Restate the data below word for word, and let no image into your version.
---------- Data below
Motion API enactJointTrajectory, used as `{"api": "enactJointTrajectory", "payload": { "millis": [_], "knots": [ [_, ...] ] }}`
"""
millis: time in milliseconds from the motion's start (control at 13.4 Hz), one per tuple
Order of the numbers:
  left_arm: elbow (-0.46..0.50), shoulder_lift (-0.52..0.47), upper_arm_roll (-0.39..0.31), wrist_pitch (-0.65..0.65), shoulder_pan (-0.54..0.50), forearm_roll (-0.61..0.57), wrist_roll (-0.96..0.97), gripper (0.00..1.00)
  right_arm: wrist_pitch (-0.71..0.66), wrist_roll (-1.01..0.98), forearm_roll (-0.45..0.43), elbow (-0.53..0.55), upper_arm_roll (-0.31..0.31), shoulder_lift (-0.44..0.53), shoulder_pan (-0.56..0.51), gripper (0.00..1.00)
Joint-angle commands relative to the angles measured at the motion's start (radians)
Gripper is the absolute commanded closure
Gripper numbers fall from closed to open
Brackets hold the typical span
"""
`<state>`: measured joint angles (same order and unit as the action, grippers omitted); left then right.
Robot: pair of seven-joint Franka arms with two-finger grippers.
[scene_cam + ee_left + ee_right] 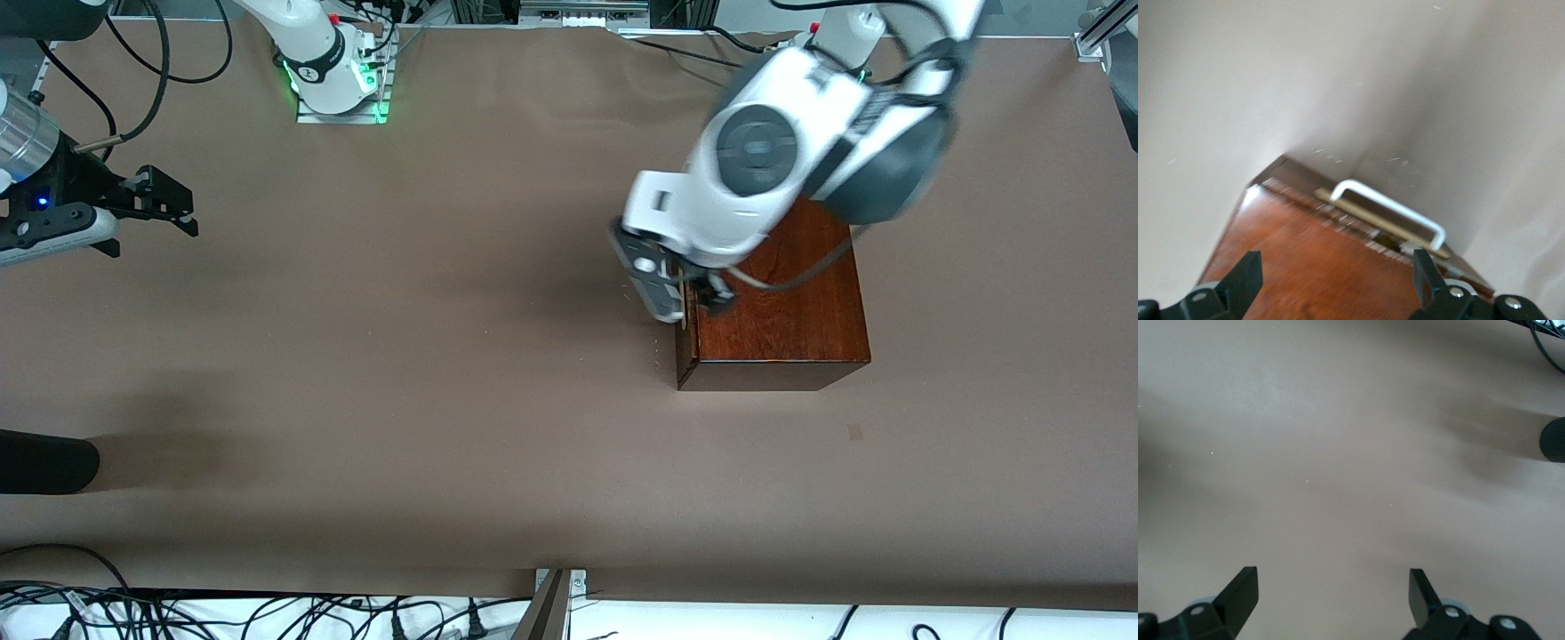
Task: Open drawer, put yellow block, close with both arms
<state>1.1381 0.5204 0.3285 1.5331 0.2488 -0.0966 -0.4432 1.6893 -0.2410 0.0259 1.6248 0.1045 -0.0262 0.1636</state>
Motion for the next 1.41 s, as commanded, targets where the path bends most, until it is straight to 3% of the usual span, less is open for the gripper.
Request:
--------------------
### Task solution
Motion API enactJointTrajectory, used as `{"api": "enactJointTrajectory", "payload": { "millis": [_], "knots": [ [_, ...] ] }}`
"""
millis: time in milliseconds from the motion's start (control at 13.4 Hz), one per tuple
Order of the numbers:
  left_arm: elbow (-0.46..0.50), shoulder_lift (-0.52..0.47), upper_arm_roll (-0.39..0.31), wrist_pitch (-0.65..0.65), shoulder_pan (-0.54..0.50), forearm_roll (-0.61..0.57), wrist_roll (-0.96..0.97), gripper (0.00..1.00)
  right_arm: wrist_pitch (-0.71..0.66), wrist_roll (-1.01..0.98), forearm_roll (-0.45..0.43), elbow (-0.53..0.55), upper_arm_roll (-0.31..0.31), shoulder_lift (-0.44..0.53), shoulder_pan (-0.56..0.51), gripper (0.00..1.00)
Joint-angle commands relative to the angles measured at the motion's start (radians)
Gripper is the absolute commanded closure
Gripper numbers fall from closed to open
Brackets hold the typical span
"""
`<state>`: measured joint angles (same order and unit as the action, grippers omitted); left then right.
Robot: pair of seven-joint Franka arms with two-finger grippers.
[scene_cam + ee_left + ee_right] 
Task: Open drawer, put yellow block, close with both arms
<state>1.1381 0.5204 0.3285 1.5331 0.2488 -0.0966 -0.4432 1.6893 -0.2410 0.0259 1.6248 0.1045 -0.0262 0.1636</state>
Motion for the next 1.41 s, as commanded, targets where the path bends most, until it is straight to 3% of the usual span, less is open for the gripper.
Request:

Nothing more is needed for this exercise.